(Dataset items)
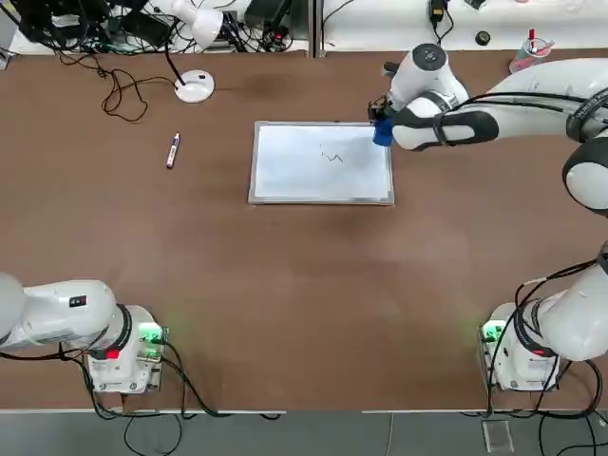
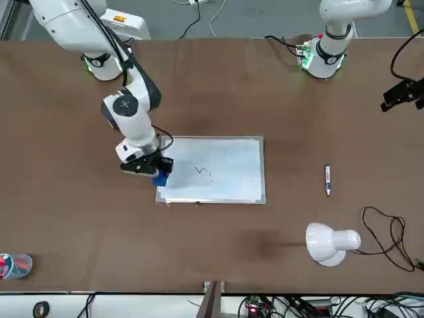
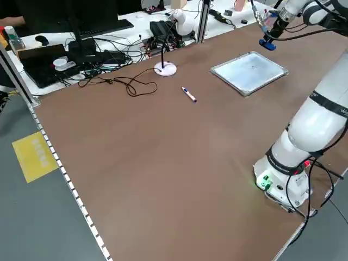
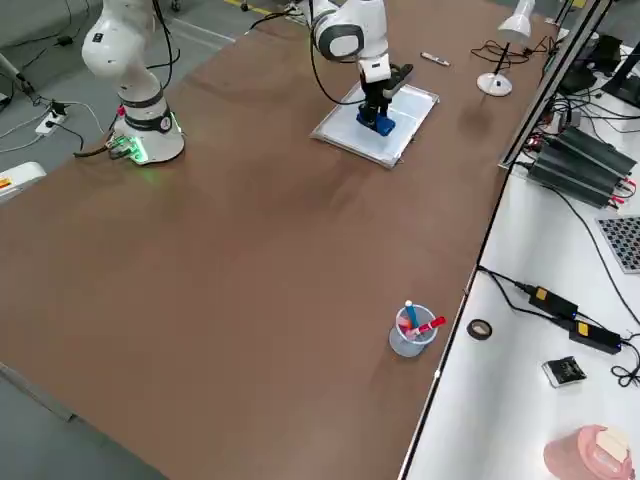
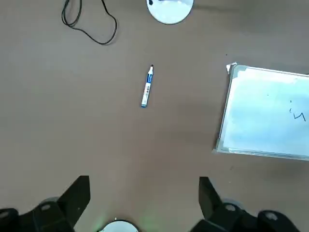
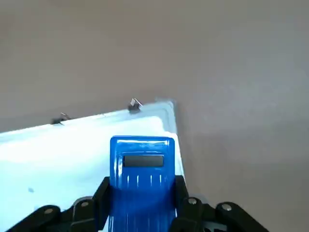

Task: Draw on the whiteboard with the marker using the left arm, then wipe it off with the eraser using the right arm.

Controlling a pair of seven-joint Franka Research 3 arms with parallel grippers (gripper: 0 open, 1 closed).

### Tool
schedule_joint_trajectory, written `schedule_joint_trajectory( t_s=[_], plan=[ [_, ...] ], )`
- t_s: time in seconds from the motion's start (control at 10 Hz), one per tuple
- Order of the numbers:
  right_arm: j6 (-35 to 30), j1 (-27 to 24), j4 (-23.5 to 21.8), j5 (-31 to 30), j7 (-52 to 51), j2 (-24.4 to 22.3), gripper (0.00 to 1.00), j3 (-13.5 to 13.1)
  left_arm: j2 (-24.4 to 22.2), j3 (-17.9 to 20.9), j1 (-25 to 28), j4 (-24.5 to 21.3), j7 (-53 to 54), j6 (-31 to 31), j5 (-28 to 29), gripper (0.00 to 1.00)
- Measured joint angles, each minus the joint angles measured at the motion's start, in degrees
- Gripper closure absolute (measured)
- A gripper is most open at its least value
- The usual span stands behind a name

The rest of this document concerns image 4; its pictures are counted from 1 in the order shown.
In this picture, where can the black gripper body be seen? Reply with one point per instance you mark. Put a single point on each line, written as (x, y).
(380, 92)

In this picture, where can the blue plastic eraser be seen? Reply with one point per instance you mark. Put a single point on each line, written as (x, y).
(382, 127)

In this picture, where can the blue white whiteboard marker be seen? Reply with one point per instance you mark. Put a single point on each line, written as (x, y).
(435, 59)

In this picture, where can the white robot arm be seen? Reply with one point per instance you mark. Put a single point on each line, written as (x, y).
(125, 45)

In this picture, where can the silver framed whiteboard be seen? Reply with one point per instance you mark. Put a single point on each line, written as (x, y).
(340, 131)

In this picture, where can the blue marker white tip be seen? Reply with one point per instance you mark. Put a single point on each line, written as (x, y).
(411, 314)

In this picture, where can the red marker pen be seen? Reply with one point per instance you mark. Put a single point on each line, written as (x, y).
(431, 326)

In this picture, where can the white desk lamp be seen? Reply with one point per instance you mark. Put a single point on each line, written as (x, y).
(515, 22)

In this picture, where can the black finned power supply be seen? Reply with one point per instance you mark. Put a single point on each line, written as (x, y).
(580, 165)

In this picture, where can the clear plastic pen cup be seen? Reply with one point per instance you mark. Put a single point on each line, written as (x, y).
(410, 345)

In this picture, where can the black tape roll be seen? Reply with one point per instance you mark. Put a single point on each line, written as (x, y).
(470, 330)

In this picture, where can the black power adapter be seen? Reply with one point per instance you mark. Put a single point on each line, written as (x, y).
(595, 336)
(552, 300)

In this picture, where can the black white checkerboard sheet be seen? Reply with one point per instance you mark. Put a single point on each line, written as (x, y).
(622, 245)

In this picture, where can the white floor power strip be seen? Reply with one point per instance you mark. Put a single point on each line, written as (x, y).
(50, 124)

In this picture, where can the small black device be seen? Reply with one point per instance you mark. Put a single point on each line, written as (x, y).
(564, 371)

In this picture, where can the white box red label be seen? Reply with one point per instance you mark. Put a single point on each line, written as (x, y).
(20, 180)

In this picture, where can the pink round container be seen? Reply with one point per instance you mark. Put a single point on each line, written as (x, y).
(575, 455)

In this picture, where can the aluminium frame post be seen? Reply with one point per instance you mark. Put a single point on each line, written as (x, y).
(550, 85)

## DIRECTIONS FOR THIS TASK:
Please reproduce exactly and only the lines from the first line of the records through the line containing "- Order of the", both included, omitting any pictures.

## TASK ANSWER:
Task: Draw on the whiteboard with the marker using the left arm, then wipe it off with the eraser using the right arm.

Controlling a pair of seven-joint Franka Research 3 arms with parallel grippers (gripper: 0 open, 1 closed).

### Tool
schedule_joint_trajectory, written `schedule_joint_trajectory( t_s=[_], plan=[ [_, ...] ], )`
- t_s: time in seconds from the motion's start (control at 10 Hz), one per tuple
- Order of the numbers:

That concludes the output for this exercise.